Work order =
Reproduce the listing that follows, unchanged and complete.

Material provided =

==========

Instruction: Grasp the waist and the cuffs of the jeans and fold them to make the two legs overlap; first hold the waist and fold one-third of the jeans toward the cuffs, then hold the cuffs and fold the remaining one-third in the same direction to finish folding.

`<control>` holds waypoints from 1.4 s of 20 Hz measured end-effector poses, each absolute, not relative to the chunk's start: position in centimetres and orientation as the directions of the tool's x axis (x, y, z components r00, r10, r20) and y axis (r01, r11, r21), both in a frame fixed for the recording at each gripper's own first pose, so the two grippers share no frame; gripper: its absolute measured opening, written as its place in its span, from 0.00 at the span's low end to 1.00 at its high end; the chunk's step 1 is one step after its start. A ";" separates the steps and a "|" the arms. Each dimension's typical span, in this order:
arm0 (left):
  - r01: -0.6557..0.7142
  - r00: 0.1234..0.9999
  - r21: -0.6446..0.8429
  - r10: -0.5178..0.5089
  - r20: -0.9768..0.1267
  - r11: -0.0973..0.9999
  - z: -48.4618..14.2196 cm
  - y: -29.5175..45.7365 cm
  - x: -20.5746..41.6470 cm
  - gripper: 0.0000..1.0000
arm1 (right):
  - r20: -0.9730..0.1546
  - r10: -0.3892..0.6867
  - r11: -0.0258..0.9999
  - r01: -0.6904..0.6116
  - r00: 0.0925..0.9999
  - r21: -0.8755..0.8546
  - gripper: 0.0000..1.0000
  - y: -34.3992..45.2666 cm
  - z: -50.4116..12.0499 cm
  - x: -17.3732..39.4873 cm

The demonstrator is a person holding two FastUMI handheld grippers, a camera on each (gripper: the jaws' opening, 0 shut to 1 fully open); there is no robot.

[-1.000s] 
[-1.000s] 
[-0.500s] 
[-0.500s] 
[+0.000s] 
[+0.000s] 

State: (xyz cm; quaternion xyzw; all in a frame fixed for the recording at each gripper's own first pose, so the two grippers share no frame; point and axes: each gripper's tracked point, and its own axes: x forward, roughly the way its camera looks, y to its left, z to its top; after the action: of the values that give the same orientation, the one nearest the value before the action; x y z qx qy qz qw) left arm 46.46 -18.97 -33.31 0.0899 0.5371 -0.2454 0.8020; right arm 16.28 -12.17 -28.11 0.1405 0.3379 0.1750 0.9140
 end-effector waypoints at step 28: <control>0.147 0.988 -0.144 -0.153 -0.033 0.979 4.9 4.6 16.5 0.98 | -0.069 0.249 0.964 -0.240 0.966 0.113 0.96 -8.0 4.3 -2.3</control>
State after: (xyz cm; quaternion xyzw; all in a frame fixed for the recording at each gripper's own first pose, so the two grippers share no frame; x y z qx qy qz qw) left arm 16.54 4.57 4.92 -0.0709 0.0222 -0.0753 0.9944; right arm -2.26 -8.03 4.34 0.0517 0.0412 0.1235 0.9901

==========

Task output =
Instruction: Grasp the waist and the cuffs of the jeans and fold them to make the two legs overlap; first hold the waist and fold one-third of the jeans toward the cuffs, then hold the cuffs and fold the remaining one-third in the same direction to finish folding.

`<control>` holds waypoints from 1.4 s of 20 Hz measured end-effector poses, each absolute, not relative to the chunk's start: position in centimetres and orientation as the directions of the tool's x axis (x, y, z components r00, r10, r20) and y axis (r01, r11, r21), both in a frame fixed for the recording at each gripper's own first pose, so the two grippers share no frame; gripper: its absolute measured opening, written as its place in its span, from 0.00 at the span's low end to 1.00 at its high end; the chunk's step 1 is one step after its start. A ";" separates the steps and a "|" the arms. Each dimension's typical span, in this order:
arm0 (left):
  - r01: -0.6557..0.7142
  - r00: 0.1234..0.9999
  - r21: -0.6446..0.8429
  - r10: -0.5178..0.5089
  - r20: -0.9768..0.1267
  - r11: -0.0973..0.9999
  - z: -48.4618..14.2196 cm
  - y: -29.5175..45.7365 cm
  - x: -20.5746..41.6470 cm
  - gripper: 0.0000..1.0000
arm1 (right):
  - r20: -0.9730..0.1546
  - r10: -0.3892..0.6867
  - r11: -0.0258..0.9999
  - r01: -0.6904..0.6116
  - r00: 0.0925..0.9999
  - r21: -0.8755..0.8546
  - gripper: 0.0000..1.0000
  - y: -34.3992..45.2666 cm
  - z: -50.4116..12.0499 cm
  - x: -17.3732..39.4873 cm

The demonstrator is a person holding two FastUMI handheld grippers, a camera on each (gripper: the jaws' opening, 0 shut to 1 fully open); there is no robot.

[-1.000s] 
[-1.000s] 
[-0.500s] 
[-0.500s] 
[+0.000s] 
[+0.000s] 

State: (xyz cm; quaternion xyzw; all in a frame fixed for the recording at each gripper's own first pose, so the two grippers share no frame; point and axes: each gripper's tracked point, and its own axes: x forward, roughly the way its camera looks, y to its left, z to its top; after the action: of the values that give the same orientation, the one nearest the value before the action; x y z qx qy qz qw) left arm 46.46 -18.97 -33.31 0.0899 0.5371 -0.2454 0.8020; right arm 16.28 -12.17 -28.11 0.1405 0.3379 0.1750 0.9140
 end-effector waypoints at step 28: <control>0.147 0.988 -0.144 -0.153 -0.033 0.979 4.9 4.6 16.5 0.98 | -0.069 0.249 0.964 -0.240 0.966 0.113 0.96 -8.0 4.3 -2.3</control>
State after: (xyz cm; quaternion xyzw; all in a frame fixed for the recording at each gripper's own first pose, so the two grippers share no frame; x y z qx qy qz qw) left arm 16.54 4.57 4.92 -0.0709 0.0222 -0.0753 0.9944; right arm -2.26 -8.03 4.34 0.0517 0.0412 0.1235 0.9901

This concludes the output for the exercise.